Aiken and Studdard have so much affection for what they experienced 20 years ago that they’re trying to replicate that period for their concert, which is slated for Sunday at Northern Quest Resort and Casino.
“We want people to go back in time and revel in nostalgia,” Aiken said. “We made a conscious effort to make the show as reminiscent of 2003 as possible. We chose not to sing songs we recorded after we left ‘American Idol.’ We hope to transfer fans back to those 16 weeks from 2003.”
Aiken and Studdard will share a stage and belt out duets but they will each perform songs solo which propelled them to the “American Idol” finals. Studdard will sing “Flying Without Wings” and “How Can You Mend a Broken Heart” and Aiken will deliver “To Love Somebody” and “Don’t Let the Sun Go Down On Me.”
The duo will render “Boy Band” medleys and “Idol Mentor” medleys. “The best part of this show is that Ruben and I will be sharing a stage together,” Aiken said. “There’s no other singers who competed in the finals of American Idol doing a tour like this.”
Aiken and Studdard toured together in 2010 and had a Broadway run in 2018. “Playing Broadway was a lifelong dream for both of us,” Aiken said. “I’m just glad we can do this again. We both jumped at the chance to tour again. I know the fans love going back and reliving the past with us.”
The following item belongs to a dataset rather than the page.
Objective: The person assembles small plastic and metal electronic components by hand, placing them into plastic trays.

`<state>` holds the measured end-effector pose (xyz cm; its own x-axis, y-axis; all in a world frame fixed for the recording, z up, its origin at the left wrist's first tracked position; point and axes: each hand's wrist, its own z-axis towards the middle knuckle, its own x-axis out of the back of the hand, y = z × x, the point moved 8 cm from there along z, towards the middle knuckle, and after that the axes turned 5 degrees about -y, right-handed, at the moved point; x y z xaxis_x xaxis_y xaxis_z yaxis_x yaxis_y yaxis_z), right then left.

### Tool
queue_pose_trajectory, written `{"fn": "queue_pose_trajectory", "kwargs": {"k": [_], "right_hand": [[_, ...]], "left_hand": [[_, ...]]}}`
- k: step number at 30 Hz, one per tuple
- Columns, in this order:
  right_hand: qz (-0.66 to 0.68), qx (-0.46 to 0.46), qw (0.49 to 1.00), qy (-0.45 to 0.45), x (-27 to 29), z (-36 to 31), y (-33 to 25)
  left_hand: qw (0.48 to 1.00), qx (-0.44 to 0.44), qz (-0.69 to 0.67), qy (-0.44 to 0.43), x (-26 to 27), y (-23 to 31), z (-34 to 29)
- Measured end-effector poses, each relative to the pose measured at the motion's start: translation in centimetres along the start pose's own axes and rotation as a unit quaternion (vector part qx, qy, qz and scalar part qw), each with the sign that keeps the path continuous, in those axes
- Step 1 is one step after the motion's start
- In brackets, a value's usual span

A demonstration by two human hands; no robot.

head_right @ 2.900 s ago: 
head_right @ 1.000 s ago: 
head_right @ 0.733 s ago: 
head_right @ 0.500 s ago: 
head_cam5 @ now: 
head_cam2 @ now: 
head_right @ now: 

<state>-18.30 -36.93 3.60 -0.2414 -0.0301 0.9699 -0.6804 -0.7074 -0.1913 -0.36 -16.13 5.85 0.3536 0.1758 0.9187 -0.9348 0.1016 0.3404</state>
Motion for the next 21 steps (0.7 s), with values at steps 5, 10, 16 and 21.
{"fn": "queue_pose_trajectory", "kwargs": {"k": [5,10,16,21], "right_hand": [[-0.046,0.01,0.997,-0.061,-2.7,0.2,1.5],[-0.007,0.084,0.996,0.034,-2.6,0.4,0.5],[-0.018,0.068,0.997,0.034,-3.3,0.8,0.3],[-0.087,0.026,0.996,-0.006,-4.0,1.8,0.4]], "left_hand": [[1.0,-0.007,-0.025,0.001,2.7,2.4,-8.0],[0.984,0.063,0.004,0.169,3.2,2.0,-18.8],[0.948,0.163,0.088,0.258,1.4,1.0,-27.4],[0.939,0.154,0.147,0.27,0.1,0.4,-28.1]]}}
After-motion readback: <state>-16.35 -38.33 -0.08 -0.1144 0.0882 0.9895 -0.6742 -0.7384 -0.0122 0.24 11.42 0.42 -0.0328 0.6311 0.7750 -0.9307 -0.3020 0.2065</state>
The same goes for Aiken and Studdard, who enjoy reminiscing about the “American Idol” experience. “People always go on about how mean Simon (Cowell) was but he wasn’t mean,” Studdard said. “Simon was just honest and he was helpful. When the cameras were off, we all know how doting Paula (Abdul) was. She was so maternal but Simon was very nice.”
And there were the performance highlights. “I love looking back at the icons we got to learn and work with such as Gladys Knight, Lionel Richie and Diane Warren,” AIken said.
Both Aiken and Studdard both watch “American Idol,” which airs on ABC. However, the latest version of the show, is different than the program which aired on Fox during the 2000s. “That’s the way it is since America is not the same place as it was in 2003,” Aikeen said. “The world is always changing and the show has changed but that’s fine. We’re just trying to allow fans to go back to 2003 and relive some of those memories.”
An earlier version of this story misstated who won “American Idol” in 2003.